[[ Material for this exercise open ]]
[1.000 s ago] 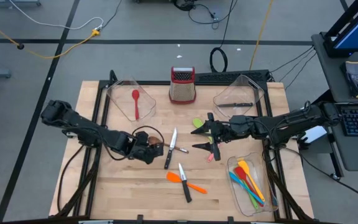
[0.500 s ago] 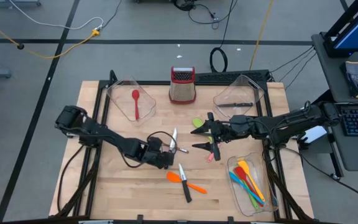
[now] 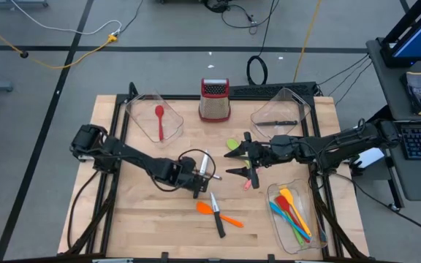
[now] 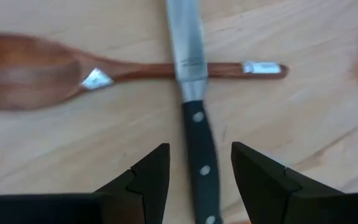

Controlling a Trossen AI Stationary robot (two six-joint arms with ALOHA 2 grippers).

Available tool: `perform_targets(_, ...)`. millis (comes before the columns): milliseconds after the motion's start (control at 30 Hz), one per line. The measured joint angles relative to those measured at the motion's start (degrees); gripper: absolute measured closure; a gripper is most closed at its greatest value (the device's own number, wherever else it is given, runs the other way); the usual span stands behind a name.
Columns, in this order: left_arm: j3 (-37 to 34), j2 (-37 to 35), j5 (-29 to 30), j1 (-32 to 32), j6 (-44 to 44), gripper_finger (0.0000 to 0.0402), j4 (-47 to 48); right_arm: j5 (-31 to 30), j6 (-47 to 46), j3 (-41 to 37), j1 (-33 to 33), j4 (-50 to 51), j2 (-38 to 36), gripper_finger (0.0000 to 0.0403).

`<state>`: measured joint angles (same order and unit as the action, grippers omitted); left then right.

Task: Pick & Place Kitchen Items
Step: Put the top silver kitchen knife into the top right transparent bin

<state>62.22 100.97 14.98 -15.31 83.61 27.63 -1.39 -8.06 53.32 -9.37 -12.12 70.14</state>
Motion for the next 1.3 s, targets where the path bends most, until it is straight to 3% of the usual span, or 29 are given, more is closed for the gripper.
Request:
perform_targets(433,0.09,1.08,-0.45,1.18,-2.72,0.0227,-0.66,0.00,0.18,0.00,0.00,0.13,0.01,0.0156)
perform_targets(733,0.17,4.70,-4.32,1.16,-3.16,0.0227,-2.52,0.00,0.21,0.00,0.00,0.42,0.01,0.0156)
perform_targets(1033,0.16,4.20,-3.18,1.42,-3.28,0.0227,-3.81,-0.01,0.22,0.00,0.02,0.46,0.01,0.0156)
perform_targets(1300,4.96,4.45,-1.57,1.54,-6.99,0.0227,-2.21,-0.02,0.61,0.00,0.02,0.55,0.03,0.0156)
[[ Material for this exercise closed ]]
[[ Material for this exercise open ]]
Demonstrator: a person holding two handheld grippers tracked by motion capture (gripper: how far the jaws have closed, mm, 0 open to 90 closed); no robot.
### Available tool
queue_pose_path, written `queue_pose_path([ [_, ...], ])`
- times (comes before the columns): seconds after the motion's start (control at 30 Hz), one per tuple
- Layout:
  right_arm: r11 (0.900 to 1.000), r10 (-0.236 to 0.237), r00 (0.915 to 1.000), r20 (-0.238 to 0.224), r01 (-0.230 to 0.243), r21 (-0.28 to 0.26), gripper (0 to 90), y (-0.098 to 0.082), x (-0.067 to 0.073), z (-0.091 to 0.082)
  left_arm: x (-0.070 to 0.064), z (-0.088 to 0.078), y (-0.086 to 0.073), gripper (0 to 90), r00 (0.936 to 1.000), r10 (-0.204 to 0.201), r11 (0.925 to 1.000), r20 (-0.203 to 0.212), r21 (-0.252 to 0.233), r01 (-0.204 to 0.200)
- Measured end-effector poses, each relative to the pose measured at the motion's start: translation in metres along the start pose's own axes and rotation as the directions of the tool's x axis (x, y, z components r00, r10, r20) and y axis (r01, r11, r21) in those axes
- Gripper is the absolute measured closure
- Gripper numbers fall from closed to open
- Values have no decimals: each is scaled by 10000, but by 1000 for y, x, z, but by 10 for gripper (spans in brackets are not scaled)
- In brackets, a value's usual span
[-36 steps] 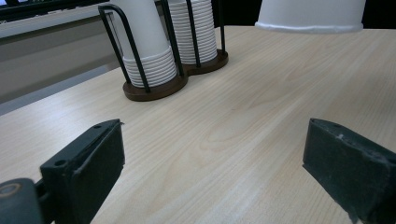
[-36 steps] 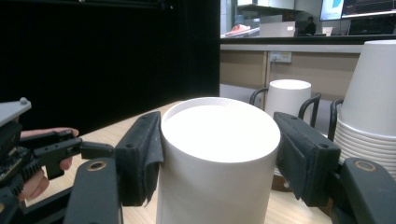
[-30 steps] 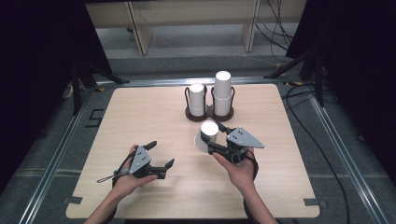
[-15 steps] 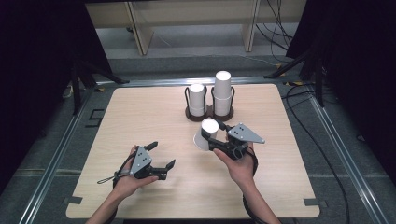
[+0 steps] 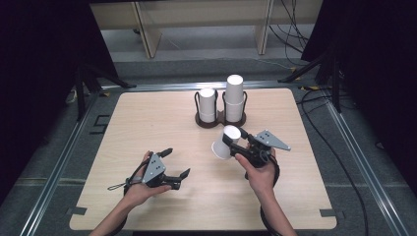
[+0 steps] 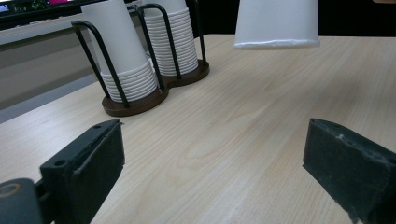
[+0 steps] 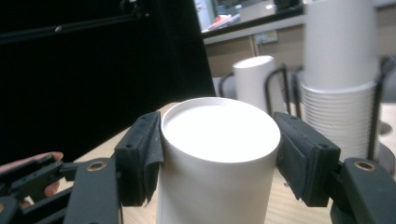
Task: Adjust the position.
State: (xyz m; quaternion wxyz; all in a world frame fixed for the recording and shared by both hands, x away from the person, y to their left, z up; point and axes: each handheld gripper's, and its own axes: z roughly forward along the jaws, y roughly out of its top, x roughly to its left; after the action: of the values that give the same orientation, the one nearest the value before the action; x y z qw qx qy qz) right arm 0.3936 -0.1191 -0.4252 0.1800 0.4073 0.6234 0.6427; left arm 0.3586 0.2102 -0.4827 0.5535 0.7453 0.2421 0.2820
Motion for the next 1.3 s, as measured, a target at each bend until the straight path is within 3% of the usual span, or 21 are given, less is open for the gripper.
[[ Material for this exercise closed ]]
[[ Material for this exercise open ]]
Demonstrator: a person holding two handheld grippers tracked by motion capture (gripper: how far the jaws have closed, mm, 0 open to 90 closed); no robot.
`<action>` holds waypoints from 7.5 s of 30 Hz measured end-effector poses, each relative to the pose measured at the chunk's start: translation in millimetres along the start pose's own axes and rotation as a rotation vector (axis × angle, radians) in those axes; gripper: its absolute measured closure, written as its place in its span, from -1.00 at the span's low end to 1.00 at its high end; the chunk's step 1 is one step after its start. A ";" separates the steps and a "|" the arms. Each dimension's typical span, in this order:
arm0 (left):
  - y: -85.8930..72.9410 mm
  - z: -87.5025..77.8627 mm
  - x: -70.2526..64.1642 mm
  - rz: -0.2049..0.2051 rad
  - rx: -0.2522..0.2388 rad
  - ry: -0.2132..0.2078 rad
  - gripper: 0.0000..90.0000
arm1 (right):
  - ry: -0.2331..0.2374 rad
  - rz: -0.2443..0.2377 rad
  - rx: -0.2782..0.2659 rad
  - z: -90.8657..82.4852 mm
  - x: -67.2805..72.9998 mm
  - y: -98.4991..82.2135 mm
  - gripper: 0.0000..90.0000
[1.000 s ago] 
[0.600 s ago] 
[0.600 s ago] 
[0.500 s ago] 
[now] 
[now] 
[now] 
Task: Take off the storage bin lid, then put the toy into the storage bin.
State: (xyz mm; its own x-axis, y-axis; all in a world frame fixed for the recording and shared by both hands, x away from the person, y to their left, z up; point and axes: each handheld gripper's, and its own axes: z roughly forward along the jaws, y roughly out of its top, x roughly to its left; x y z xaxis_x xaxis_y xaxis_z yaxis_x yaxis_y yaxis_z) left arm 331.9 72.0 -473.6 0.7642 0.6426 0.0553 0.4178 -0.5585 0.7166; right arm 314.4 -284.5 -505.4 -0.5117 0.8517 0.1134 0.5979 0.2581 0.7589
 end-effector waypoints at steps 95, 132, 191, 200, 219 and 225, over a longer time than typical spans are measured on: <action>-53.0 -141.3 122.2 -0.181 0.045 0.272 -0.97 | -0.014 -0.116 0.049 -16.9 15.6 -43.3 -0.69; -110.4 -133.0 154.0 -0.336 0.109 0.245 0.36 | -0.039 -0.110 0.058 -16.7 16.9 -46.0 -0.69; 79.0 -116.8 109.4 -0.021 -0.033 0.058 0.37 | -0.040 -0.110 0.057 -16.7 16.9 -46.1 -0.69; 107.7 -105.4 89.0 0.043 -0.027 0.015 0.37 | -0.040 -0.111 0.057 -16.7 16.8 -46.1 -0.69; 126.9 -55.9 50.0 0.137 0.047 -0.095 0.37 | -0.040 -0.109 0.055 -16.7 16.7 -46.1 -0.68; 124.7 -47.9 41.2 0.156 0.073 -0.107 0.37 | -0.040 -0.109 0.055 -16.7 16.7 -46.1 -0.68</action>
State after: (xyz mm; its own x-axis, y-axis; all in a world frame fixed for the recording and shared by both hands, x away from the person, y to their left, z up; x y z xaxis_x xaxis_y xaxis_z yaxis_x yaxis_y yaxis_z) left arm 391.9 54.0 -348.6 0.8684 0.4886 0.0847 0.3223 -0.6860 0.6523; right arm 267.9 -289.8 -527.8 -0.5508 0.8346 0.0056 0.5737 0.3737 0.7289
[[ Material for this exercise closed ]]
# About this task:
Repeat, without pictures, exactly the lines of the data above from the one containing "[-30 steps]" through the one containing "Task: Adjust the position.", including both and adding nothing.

# Task result:
[-30 steps] 
[-15 steps] 
[+0 steps] 
[+0 steps] 
[+0 steps] 
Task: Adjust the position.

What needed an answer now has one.